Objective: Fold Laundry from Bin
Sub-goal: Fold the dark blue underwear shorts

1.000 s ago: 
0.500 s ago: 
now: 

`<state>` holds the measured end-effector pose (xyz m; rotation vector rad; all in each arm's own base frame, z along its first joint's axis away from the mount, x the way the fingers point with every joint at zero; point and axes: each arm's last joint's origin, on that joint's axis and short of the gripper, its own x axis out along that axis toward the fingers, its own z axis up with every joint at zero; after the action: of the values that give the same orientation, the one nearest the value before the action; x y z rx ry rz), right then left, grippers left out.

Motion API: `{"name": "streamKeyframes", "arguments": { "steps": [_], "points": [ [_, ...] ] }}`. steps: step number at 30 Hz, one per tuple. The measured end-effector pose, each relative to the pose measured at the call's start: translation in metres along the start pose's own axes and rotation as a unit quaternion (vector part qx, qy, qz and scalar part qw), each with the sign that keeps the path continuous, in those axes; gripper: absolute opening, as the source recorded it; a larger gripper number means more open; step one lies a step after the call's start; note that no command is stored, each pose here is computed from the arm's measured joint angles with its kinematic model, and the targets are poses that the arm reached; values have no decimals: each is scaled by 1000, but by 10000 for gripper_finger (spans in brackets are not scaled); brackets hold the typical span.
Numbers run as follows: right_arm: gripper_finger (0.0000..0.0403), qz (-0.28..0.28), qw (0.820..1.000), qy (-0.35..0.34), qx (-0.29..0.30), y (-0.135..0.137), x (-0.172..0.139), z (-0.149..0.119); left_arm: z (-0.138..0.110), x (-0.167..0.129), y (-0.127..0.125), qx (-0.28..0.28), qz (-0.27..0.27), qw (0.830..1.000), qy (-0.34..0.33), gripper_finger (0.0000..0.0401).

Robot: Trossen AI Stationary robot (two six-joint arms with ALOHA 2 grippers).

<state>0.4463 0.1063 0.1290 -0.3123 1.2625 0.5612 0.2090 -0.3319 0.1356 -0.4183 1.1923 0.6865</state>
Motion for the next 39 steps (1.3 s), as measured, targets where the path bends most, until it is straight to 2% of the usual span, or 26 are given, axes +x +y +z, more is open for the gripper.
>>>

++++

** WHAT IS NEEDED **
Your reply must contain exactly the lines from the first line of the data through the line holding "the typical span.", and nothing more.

** EXERCISE SOLUTION **
Objective: Fold Laundry from Bin
Sub-goal: Fold the dark blue underwear shorts

1.000 s ago: 
0.500 s ago: 
now: 

`<state>` holds the measured end-effector pose (xyz m; rotation vector rad; all in each arm's own base frame, z along its first joint's axis away from the mount, x the way the fingers point with every joint at zero; point and axes: each arm's last joint's origin, on that joint's axis and short of the gripper, its own x axis out along that axis toward the fingers, its own z axis up with every joint at zero; after the action: of the values that give the same orientation, the one nearest the value before the action; x y z rx ry rz), right then left, grippers left out.

Motion API: `{"name": "streamKeyframes", "arguments": { "steps": [_], "points": [ [_, ...] ] }}`. steps: step number at 30 Hz, one per tuple. The measured end-effector pose, each relative to the pose measured at the call's start: translation in metres along the start pose's own axes and rotation as a unit quaternion (vector part qx, qy, qz and scalar part qw), each with the sign that keeps the path continuous, in those axes; gripper: absolute opening, as the source recorded it; a larger gripper number means more open; step one lies a step after the call's start; note that no command is stored, each pose here is computed from the arm's measured joint angles with its kinematic model, and the targets are poses that the arm reached; values have no decimals: each is scaled by 1000, but by 10000 for gripper_finger (spans in brackets are not scaled); brackets hold the typical span.

What this exercise required has been given in full.